Differential expression, shedding, cytokine regulation and function of TNFR1 and TNFR2 in human fetal astrocytes

Tumor necrosis factor (TNF)-alpha induces pleiotropic cellular effects through a 55kDa, type I receptor (TNFR1) and a 75kDa type 2 receptor (TNFR2). Moreover, it participates in the pathogenesis of several CNS diseases, including demyelinating diseases. TNF-a receptors are differentially expressed and are regulated in many cell types. However, data regarding the TNF-alpha receptor expression and regulation in human astrocytes is limited to date. We investigated TNF-alpha receptor expression, its regulation by cytokines, and its functional role in primary cultured human fetal astrocytes, which are the most abundant cellular population in the central nervous system and are known to be immunologically active.
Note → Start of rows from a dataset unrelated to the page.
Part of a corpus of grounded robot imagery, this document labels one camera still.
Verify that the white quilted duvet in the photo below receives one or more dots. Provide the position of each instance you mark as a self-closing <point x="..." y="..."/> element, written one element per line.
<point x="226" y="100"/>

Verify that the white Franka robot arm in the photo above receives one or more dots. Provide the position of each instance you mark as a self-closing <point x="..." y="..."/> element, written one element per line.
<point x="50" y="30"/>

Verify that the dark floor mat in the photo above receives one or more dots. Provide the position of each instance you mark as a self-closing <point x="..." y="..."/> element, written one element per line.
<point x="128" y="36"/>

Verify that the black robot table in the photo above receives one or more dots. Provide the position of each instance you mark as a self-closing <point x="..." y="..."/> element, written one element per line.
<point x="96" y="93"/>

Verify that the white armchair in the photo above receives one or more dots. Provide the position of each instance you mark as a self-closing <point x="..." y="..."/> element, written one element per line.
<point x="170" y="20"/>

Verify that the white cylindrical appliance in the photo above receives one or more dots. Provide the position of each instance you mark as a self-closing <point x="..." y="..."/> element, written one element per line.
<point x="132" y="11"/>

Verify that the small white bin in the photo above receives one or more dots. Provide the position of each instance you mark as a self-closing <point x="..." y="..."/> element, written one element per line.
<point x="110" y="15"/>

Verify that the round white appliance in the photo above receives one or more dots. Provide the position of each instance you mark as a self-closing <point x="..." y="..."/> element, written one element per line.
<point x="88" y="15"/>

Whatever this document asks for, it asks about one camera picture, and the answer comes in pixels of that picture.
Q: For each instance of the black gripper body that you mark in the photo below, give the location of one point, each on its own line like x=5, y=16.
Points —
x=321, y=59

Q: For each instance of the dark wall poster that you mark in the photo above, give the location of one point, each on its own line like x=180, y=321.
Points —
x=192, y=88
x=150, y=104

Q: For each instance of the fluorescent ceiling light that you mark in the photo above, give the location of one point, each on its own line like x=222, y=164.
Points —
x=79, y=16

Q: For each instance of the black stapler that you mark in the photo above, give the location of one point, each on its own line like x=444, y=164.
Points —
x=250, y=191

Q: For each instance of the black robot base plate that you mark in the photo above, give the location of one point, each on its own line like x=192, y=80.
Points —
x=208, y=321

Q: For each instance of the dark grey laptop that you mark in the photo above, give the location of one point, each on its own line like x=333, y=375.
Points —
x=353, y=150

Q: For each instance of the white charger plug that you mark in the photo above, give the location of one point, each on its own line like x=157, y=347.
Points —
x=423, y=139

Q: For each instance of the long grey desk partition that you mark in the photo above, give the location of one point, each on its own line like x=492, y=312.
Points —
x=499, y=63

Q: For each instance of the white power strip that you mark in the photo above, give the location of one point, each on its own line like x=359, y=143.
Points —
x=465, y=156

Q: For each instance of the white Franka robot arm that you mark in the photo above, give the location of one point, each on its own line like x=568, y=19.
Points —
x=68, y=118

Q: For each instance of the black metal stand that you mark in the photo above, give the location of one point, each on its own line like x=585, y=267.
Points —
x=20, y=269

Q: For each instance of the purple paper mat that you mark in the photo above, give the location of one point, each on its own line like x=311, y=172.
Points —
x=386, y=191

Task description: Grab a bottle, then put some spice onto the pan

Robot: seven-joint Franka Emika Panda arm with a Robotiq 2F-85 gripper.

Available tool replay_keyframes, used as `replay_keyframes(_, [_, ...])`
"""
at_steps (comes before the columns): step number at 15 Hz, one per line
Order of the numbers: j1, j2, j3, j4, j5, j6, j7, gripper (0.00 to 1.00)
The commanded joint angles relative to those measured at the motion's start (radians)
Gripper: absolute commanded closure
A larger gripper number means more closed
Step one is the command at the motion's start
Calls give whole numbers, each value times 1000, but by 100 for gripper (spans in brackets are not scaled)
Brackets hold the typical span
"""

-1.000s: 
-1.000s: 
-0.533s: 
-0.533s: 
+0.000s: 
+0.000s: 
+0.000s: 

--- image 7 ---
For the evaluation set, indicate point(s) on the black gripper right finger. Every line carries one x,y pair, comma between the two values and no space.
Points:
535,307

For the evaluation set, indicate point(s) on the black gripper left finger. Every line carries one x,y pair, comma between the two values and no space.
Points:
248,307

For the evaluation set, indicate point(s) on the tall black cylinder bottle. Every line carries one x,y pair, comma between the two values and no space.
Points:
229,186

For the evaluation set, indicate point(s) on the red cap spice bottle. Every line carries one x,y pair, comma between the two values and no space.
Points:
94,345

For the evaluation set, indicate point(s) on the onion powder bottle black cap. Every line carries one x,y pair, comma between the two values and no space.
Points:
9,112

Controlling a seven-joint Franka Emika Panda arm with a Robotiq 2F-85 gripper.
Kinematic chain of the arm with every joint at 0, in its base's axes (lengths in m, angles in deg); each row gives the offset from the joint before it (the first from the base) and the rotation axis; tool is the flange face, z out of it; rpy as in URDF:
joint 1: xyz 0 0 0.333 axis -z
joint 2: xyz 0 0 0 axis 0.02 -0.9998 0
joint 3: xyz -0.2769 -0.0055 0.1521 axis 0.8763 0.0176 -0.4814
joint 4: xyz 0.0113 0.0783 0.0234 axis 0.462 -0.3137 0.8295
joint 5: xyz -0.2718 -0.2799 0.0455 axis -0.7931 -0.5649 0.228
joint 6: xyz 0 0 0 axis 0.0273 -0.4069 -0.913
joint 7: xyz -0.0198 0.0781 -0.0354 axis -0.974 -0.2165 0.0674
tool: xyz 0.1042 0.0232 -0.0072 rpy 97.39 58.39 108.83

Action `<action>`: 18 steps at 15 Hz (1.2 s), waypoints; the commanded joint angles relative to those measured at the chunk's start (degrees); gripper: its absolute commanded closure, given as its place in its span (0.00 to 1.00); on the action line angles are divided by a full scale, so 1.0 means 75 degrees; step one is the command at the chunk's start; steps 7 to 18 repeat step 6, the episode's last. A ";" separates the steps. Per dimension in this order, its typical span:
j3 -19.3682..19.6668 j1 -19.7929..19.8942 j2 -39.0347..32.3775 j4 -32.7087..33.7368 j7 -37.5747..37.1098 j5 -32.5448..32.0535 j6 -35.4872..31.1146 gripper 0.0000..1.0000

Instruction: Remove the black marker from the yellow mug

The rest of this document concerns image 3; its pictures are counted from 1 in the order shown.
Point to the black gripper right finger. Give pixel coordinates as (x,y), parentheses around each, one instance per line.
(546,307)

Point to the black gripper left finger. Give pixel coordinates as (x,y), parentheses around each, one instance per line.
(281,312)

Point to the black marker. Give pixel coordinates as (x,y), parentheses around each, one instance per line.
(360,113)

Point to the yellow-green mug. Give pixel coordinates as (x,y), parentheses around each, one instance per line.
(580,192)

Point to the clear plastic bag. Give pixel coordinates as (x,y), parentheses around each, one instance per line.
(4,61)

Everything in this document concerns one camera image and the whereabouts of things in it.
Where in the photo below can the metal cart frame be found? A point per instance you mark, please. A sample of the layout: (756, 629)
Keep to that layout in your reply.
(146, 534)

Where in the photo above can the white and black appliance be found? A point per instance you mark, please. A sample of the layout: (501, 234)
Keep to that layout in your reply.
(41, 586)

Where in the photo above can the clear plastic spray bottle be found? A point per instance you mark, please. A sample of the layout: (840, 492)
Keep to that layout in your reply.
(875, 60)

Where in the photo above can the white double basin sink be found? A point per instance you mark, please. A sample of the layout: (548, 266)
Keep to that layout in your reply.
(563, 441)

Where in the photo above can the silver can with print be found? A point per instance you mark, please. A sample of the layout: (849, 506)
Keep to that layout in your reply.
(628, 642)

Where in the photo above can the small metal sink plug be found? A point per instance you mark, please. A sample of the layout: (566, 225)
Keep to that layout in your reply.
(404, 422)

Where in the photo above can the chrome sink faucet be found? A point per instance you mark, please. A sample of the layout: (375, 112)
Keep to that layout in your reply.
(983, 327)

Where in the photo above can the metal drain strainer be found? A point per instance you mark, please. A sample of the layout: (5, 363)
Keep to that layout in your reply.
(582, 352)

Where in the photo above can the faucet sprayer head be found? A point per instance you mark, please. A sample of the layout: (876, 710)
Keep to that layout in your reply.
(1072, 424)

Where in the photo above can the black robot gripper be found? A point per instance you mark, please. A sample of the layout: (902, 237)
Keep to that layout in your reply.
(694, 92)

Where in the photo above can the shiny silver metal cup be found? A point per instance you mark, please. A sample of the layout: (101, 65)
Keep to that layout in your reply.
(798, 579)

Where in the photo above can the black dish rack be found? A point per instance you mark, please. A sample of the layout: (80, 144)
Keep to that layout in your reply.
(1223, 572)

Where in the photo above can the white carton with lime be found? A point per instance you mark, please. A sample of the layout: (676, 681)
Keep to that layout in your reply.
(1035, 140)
In this study, astrocytes were found to constitutively and predominantly transcribe, translate and shed TNFR1 rather than TNFR2, but TNFR2 expression was increased by adding TNF-alpha, IL-1, and IFN-gamma, but not by adding LPS. To determine the functional roles of TNFR1 and TNFR2 on TNF induction, we investigated NF-kappa B activation and TNF-alpha induction after neutralizing TNFR1 and TNFR2 by an antibody treatment. We found that NF-kappa B activation and TNF-a induction are blocked by TNFR1 neutralizing antibody treatments.